Scan the data below and work out how many of its lines contain the word "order". Give only that number.
- - - - -
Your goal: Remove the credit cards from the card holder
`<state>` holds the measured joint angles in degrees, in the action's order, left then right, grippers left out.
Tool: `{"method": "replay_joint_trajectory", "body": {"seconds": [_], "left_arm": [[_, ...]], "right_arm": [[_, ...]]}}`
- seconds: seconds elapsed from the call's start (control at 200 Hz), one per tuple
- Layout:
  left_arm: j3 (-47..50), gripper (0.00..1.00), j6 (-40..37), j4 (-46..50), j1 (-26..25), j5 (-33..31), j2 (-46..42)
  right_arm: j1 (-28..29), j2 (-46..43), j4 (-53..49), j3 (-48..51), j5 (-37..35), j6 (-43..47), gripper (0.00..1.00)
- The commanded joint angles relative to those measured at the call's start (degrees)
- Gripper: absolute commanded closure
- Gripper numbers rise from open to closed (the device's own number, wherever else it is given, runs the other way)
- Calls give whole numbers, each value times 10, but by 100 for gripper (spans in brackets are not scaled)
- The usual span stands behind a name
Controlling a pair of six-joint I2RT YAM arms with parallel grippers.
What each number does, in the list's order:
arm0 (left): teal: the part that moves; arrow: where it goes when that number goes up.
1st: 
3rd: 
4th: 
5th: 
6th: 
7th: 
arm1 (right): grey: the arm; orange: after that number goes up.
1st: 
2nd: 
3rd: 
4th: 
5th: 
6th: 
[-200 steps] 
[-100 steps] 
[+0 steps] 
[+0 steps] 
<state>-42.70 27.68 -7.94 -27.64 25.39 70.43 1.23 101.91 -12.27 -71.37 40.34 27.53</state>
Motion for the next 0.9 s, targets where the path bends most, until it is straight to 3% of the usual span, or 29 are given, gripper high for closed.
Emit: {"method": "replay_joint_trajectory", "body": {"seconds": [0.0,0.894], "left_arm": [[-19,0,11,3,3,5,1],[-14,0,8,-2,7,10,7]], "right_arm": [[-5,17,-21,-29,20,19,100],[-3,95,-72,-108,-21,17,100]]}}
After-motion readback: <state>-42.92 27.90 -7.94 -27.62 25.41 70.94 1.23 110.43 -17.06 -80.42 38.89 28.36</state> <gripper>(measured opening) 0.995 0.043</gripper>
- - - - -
▶ Result
2